_WORK TO COMPLETE_
Give every line of the data again, exactly.

Segment Start: DATA EXTRACT

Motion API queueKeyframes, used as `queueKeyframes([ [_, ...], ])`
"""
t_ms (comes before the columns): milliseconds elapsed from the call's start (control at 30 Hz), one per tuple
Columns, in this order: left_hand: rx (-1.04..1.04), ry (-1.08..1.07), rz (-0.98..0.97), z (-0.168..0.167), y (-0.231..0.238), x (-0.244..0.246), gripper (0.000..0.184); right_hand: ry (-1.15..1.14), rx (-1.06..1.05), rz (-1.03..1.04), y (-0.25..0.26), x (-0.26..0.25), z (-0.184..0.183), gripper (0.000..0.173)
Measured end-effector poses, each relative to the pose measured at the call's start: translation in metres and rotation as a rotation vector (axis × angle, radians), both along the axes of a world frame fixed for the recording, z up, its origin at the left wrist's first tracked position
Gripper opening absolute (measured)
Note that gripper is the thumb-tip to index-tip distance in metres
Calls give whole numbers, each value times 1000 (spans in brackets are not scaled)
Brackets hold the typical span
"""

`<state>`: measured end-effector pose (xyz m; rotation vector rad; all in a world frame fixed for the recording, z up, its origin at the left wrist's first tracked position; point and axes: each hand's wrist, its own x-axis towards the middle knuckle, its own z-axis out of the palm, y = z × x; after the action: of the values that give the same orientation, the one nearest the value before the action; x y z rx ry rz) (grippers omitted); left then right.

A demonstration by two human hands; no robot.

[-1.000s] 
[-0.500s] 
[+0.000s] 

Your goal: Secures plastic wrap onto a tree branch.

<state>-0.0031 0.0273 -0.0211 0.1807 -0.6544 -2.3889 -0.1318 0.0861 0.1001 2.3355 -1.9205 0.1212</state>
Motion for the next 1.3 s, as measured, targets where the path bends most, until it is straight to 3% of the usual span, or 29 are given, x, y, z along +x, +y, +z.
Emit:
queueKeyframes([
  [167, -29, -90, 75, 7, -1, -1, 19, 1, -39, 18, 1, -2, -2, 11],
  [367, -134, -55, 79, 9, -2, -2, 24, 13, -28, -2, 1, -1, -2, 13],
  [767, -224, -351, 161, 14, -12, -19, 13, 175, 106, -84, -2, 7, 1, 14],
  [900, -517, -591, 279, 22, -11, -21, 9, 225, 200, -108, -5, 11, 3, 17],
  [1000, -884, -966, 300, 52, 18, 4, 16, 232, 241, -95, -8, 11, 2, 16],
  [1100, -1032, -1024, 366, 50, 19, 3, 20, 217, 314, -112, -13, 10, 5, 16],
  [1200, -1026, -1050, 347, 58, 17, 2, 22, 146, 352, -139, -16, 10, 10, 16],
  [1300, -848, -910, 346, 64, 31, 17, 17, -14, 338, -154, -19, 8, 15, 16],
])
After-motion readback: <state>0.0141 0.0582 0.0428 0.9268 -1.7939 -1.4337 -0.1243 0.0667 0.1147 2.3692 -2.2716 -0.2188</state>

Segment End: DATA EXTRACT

_EXPECTED OUTPUT_
Motion API queueKeyframes, used as `queueKeyframes([ [_, ...], ])`
"""
t_ms (comes before the columns): milliseconds elapsed from the call's start (control at 30 Hz), one per tuple
Columns, in this order: left_hand: rx (-1.04..1.04), ry (-1.08..1.07), rz (-0.98..0.97), z (-0.168..0.167), y (-0.231..0.238), x (-0.244..0.246), gripper (0.000..0.184); right_hand: ry (-1.15..1.14), rx (-1.06..1.05), rz (-1.03..1.04), y (-0.25..0.26), x (-0.26..0.25), z (-0.184..0.183), gripper (0.000..0.173)
Measured end-effector poses, each relative to the pose measured at the call's start: translation in metres and rotation as a rotation vector (axis × angle, radians), both along the axes of a world frame fixed for the recording, z up, its origin at the left wrist's first tracked position
Gripper opening absolute (measured)
Note that gripper is the thumb-tip to index-tip distance in metres
Calls give whole numbers, each value times 1000 (spans in brackets are not scaled)
Brackets hold the typical span
"""

`<state>`: measured end-effector pose (xyz m; rotation vector rad; all in a world frame fixed for the recording, z up, its origin at the left wrist's first tracked position; point and axes: each hand's wrist, its own x-axis towards the middle knuckle, its own z-axis out of the palm, y = z × x; after the action: of the values that give the same orientation, the one nearest the value before the action; x y z rx ry rz) (grippers omitted); left then right.

A demonstration by two human hands; no robot.

[-1.000s] 
[-0.500s] 
[+0.000s] 

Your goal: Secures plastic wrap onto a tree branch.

<state>-0.0031 0.0273 -0.0211 0.1807 -0.6544 -2.3889 -0.1318 0.0861 0.1001 2.3355 -1.9205 0.1212</state>
Motion for the next 1.3 s, as measured, targets where the path bends most, until it is straight to 3% of the usual span, or 29 are given, x, y, z along +x, +y, +z.
Emit:
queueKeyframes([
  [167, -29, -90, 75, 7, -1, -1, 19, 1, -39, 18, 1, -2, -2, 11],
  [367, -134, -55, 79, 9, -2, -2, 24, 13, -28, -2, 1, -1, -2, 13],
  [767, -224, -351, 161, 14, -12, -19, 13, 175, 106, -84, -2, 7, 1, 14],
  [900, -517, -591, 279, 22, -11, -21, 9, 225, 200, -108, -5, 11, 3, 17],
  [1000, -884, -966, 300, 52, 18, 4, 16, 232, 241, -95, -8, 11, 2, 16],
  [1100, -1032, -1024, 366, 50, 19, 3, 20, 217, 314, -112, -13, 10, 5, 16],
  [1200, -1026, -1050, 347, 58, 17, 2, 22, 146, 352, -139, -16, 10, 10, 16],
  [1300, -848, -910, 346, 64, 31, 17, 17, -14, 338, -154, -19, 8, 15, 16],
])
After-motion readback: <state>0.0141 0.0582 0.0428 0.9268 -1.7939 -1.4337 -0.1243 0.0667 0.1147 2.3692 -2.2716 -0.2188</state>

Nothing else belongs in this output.